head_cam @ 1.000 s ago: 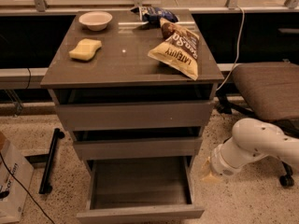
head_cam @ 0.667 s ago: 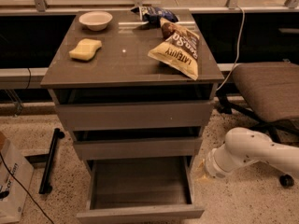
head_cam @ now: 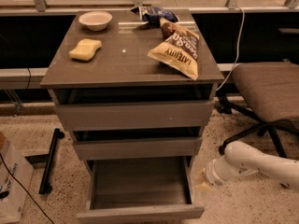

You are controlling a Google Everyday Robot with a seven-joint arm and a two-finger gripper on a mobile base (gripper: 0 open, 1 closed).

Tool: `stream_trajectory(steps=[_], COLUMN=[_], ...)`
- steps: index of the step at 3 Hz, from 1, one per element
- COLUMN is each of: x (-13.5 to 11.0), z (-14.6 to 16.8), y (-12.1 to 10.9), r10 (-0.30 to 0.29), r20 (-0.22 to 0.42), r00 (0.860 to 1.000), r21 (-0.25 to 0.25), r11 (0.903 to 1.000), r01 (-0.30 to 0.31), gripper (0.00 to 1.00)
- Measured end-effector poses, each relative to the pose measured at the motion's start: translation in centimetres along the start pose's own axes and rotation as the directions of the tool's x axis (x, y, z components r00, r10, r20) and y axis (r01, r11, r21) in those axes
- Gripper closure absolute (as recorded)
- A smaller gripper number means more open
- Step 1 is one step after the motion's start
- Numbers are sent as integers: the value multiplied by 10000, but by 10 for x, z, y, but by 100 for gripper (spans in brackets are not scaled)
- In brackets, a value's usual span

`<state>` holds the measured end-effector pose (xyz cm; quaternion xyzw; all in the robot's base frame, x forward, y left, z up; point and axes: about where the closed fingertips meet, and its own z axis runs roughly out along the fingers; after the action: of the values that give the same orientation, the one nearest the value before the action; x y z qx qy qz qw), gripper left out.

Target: Close bottom drawer

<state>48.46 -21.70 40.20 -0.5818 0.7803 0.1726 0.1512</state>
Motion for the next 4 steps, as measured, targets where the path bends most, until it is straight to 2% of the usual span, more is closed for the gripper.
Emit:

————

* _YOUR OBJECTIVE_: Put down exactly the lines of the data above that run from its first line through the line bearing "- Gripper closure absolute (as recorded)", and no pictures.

* _RESPONSE TO THE EXERCISE_:
head_cam @ 1.000 s ago: 
head_cam @ 0.667 s ago: 
head_cam @ now: 

You are controlling a Google Everyday Robot with a seven-joint arm and a two-finger gripper on a mobile base (gripper: 0 open, 1 closed).

Tool: `stream_trajectory(steps=[_], COLUMN=[_], ...)`
- steps: index of the step at 3 Hz, from 1, one per element
- COLUMN is each of: x (-13.5 to 11.0), z (-14.6 to 16.8), y (-12.1 to 10.9), r10 (-0.30 to 0.29), r20 (-0.22 to 0.42), r00 (0.860 to 1.000), r21 (-0.25 to 0.25), r11 (0.903 to 1.000), r01 (-0.30 to 0.31), gripper (0.00 to 1.00)
- Measured end-effector poses, each relative to the pose measured at the motion's start: translation in centimetres along the start pose's own axes and rotation as the directions of the tool's x axis (x, y, z components r00, r10, r20) and y axis (r01, r11, r21) in those axes
- Gripper closure absolute (as recorded)

No additional output is expected.